#### [Exercise inputs]
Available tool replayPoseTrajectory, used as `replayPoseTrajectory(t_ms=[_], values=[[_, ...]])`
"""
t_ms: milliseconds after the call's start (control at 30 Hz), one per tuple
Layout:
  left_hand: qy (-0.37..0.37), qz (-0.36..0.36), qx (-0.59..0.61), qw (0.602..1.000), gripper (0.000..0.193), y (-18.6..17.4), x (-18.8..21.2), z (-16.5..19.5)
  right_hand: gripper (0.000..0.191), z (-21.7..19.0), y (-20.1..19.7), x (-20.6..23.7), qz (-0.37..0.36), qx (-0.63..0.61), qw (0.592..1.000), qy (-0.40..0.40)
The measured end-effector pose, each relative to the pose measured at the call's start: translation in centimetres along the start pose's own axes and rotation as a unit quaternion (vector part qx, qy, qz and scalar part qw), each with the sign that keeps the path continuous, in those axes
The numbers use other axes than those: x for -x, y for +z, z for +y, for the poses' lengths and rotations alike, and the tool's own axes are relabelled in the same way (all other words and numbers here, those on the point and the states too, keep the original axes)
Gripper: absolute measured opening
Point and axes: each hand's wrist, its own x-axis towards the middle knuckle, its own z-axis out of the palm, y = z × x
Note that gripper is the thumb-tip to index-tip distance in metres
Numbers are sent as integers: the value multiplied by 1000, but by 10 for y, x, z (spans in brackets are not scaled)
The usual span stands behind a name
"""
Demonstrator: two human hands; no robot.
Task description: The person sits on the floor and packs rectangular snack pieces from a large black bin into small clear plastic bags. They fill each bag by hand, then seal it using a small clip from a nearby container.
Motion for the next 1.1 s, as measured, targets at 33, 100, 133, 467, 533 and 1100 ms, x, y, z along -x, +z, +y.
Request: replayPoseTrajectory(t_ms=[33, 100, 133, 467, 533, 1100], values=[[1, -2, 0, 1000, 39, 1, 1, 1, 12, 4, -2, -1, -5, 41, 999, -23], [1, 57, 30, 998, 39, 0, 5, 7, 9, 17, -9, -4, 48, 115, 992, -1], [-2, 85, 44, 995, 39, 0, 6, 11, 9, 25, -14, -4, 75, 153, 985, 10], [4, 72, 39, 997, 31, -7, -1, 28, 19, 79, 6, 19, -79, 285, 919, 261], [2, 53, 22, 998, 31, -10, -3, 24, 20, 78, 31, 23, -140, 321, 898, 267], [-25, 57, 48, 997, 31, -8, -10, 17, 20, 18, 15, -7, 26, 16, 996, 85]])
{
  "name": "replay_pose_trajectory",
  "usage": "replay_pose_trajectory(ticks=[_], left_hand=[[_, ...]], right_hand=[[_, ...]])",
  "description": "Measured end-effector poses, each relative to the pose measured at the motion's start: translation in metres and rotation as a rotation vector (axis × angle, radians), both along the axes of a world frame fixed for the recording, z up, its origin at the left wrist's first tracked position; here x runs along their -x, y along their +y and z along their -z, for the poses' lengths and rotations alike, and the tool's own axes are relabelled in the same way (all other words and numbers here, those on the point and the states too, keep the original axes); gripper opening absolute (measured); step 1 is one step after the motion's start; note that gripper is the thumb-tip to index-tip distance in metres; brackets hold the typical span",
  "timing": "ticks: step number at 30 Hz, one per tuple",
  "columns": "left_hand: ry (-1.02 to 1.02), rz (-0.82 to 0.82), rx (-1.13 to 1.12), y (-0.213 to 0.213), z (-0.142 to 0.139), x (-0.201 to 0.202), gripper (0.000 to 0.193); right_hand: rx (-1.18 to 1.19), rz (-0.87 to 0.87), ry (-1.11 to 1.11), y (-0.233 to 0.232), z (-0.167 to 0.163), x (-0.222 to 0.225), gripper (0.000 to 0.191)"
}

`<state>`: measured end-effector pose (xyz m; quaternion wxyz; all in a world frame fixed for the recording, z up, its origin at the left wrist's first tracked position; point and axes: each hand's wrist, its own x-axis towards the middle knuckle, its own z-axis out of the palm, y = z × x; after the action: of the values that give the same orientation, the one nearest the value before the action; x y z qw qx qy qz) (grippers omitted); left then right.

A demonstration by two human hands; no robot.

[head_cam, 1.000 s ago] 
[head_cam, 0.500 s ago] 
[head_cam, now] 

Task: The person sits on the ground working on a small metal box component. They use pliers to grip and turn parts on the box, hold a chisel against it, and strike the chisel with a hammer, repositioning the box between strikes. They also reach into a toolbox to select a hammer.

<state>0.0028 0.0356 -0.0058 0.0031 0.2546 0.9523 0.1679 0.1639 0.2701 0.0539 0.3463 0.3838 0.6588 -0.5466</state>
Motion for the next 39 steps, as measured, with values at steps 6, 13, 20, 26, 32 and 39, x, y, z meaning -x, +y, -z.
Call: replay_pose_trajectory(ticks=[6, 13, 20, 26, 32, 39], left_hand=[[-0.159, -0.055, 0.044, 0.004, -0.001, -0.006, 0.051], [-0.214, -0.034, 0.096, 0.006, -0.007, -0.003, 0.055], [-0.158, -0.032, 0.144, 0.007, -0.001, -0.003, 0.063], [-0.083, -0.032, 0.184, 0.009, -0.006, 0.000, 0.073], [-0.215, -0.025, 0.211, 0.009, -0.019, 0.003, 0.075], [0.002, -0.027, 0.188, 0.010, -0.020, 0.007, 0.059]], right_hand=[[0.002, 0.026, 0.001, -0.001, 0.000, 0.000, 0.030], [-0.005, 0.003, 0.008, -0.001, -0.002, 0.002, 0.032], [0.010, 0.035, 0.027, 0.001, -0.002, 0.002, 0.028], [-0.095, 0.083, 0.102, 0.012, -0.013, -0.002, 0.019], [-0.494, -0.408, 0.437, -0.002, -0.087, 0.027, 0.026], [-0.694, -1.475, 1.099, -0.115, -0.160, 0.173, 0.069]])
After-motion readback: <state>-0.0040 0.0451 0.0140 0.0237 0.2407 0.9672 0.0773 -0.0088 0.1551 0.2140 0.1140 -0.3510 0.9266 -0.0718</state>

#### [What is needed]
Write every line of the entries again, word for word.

#### [Solution for this problem]
Available tool replayPoseTrajectory, used as `replayPoseTrajectory(t_ms=[_], values=[[_, ...]])`
"""
t_ms: milliseconds after the call's start (control at 30 Hz), one per tuple
Layout:
  left_hand: qy (-0.37..0.37), qz (-0.36..0.36), qx (-0.59..0.61), qw (0.602..1.000), gripper (0.000..0.193), y (-18.6..17.4), x (-18.8..21.2), z (-16.5..19.5)
  right_hand: gripper (0.000..0.191), z (-21.7..19.0), y (-20.1..19.7), x (-20.6..23.7), qz (-0.37..0.36), qx (-0.63..0.61), qw (0.592..1.000), qy (-0.40..0.40)
The measured end-effector pose, each relative to the pose measured at the call's start: translation in centimetres along the start pose's own axes and rotation as a unit quaternion (vector part qx, qy, qz and scalar part qw), each with the sign that keeps the path continuous, in those axes
The numbers use other axes than those: x for -x, y for +z, z for +y, for the poses' lengths and rotations alike, and the tool's own axes are relabelled in the same way (all other words and numbers here, those on the point and the states too, keep the original axes)
Gripper: absolute measured opening
Point and axes: each hand's wrist, its own x-axis towards the middle knuckle, its own z-axis out of the palm, y = z × x
Note that gripper is the thumb-tip to index-tip distance in metres
Numbers are sent as integers: the value multiplied by 1000, but by 10 for y, x, z (spans in brackets are not scaled)
The usual span stands behind a name
"""
Demonstrator: two human hands; no robot.
Task description: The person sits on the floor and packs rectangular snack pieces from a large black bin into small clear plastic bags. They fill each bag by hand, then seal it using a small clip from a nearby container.
Motion for the next 1.1 s, as measured, targets at 33, 100, 133, 467, 533 and 1100 ms, x, y, z along -x, +z, +y.
Request: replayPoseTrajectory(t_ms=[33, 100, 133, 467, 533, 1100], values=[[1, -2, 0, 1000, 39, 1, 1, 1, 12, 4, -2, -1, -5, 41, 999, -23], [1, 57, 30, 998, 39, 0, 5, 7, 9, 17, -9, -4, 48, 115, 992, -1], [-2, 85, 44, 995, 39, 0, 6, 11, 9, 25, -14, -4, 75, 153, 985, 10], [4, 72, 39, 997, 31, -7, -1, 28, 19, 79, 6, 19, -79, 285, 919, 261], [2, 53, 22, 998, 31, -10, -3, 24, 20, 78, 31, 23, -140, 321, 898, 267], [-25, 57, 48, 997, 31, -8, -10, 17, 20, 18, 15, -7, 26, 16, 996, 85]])
{
  "name": "replay_pose_trajectory",
  "usage": "replay_pose_trajectory(ticks=[_], left_hand=[[_, ...]], right_hand=[[_, ...]])",
  "description": "Measured end-effector poses, each relative to the pose measured at the motion's start: translation in metres and rotation as a rotation vector (axis × angle, radians), both along the axes of a world frame fixed for the recording, z up, its origin at the left wrist's first tracked position; here x runs along their -x, y along their +y and z along their -z, for the poses' lengths and rotations alike, and the tool's own axes are relabelled in the same way (all other words and numbers here, those on the point and the states too, keep the original axes); gripper opening absolute (measured); step 1 is one step after the motion's start; note that gripper is the thumb-tip to index-tip distance in metres; brackets hold the typical span",
  "timing": "ticks: step number at 30 Hz, one per tuple",
  "columns": "left_hand: ry (-1.02 to 1.02), rz (-0.82 to 0.82), rx (-1.13 to 1.12), y (-0.213 to 0.213), z (-0.142 to 0.139), x (-0.201 to 0.202), gripper (0.000 to 0.193); right_hand: rx (-1.18 to 1.19), rz (-0.87 to 0.87), ry (-1.11 to 1.11), y (-0.233 to 0.232), z (-0.167 to 0.163), x (-0.222 to 0.225), gripper (0.000 to 0.191)"
}

`<state>`: measured end-effector pose (xyz m; quaternion wxyz; all in a world frame fixed for the recording, z up, its origin at the left wrist's first tracked position; point and axes: each hand's wrist, its own x-axis towards the middle knuckle, its own z-axis out of the palm, y = z × x; after the action: of the values that give the same orientation, the one nearest the value before the action; x y z qw qx qy qz) (grippers omitted); left then right.

A demonstration by two human hands; no robot.

[head_cam, 1.000 s ago] 
[head_cam, 0.500 s ago] 
[head_cam, now] 

Task: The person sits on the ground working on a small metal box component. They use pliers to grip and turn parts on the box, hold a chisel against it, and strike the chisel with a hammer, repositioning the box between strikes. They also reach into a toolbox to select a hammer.

<state>0.0028 0.0356 -0.0058 0.0031 0.2546 0.9523 0.1679 0.1639 0.2701 0.0539 0.3463 0.3838 0.6588 -0.5466</state>
Motion for the next 39 steps, as measured, with values at steps 6, 13, 20, 26, 32 and 39, x, y, z meaning -x, +y, -z.
Call: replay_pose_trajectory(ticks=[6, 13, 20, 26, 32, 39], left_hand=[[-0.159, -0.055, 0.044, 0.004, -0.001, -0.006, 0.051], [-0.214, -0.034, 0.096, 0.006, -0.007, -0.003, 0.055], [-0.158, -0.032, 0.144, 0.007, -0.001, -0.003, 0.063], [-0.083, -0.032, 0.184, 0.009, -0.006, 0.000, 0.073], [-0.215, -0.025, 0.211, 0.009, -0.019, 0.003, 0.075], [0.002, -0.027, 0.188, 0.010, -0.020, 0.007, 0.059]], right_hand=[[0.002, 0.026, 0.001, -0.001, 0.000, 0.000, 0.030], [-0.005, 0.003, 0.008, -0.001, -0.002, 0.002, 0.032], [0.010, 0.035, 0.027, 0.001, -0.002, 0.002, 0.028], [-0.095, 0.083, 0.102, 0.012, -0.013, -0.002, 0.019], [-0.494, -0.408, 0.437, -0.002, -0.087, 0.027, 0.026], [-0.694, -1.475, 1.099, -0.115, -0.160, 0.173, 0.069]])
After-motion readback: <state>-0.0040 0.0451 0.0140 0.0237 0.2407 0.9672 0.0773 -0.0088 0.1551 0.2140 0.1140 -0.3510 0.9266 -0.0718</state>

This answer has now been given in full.